* _What is required_:
Set down the data again exactly. Pictures are not part of the copy.

* _Collected material_:
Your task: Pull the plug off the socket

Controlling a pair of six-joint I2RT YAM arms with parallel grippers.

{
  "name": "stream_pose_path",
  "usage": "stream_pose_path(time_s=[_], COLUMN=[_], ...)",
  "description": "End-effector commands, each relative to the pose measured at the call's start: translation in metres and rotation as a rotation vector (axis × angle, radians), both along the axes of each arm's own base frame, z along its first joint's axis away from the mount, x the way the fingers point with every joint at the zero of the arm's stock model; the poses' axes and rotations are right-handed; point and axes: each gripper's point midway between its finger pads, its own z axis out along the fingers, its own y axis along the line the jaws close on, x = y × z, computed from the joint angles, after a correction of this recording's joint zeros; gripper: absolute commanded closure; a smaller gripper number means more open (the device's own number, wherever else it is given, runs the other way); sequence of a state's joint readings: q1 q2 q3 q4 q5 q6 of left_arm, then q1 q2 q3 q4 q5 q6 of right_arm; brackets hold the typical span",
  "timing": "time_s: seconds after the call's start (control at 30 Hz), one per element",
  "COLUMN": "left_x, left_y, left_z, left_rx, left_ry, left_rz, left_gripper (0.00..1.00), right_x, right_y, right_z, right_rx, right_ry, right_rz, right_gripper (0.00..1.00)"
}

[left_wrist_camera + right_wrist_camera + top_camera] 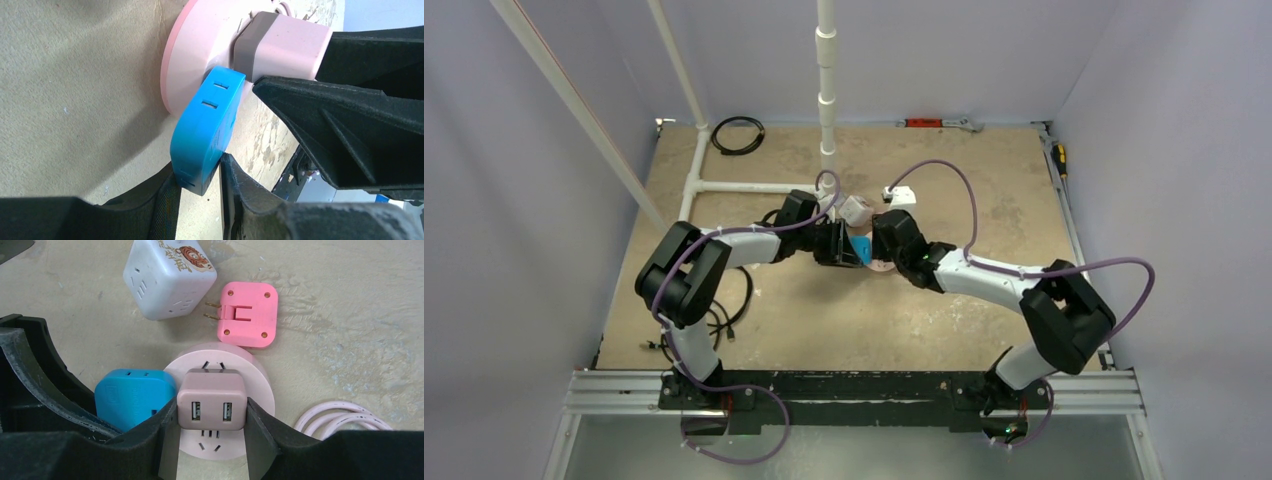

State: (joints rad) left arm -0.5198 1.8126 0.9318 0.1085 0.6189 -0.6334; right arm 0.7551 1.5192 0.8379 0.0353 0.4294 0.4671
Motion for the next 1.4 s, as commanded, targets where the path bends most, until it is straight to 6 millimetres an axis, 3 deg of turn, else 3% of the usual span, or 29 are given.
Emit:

* _Solution for this exercise_:
Your task: Pull the plug off the socket

Controlling a pair of six-joint I2RT YAM arms with parallel grippers.

{
  "name": "stream_pose_path",
  "usage": "stream_pose_path(time_s=[_], COLUMN=[_], ...)",
  "description": "End-effector commands, each relative to the pose measured at the call's start: translation in metres and rotation as a rotation vector (axis × angle, radians), both along the axes of each arm's own base frame, z along its first joint's axis away from the mount, x the way the fingers point with every joint at the zero of the arm's stock model; the poses' axes and rotations are right-handed; point and axes: each gripper's point midway between its finger pads, its own z axis out along the fingers, its own y axis along the line the jaws close on, x = y × z, computed from the joint angles, after a correction of this recording's joint zeros; gripper: absolute commanded closure; a smaller gripper number means more open (the device's own number, wherever else it is given, runs the other way); sequence of a state's joint readings: q1 q2 q3 q4 q5 q6 of left_arm, then q1 q2 q3 q4 q5 q6 of right_arm; brackets hold the typical span",
  "timing": "time_s: seconds after the call's start (control at 30 Hz), one per element",
  "COLUMN": "left_x, left_y, left_z, left_rx, left_ry, left_rz, left_gripper (0.00..1.00), right_x, right_y, right_z, right_rx, right_ry, right_rz, right_gripper (0.00..1.00)"
}

[left_wrist_camera + right_wrist_camera + top_camera] 

State: (joints rad) left arm -0.5198 1.8126 0.9318 0.1085 0.6189 -0.6334; right arm 0.7551 1.5192 0.8379 0.0353 0.4294 0.4671
Motion for the next 1.4 s, as commanded, targets where the path bends most, until it is straight to 6 millimetres an axis, 3 deg of turn, else 3% of the usual span, or 29 are given.
Emit:

Output is complete for this exercise.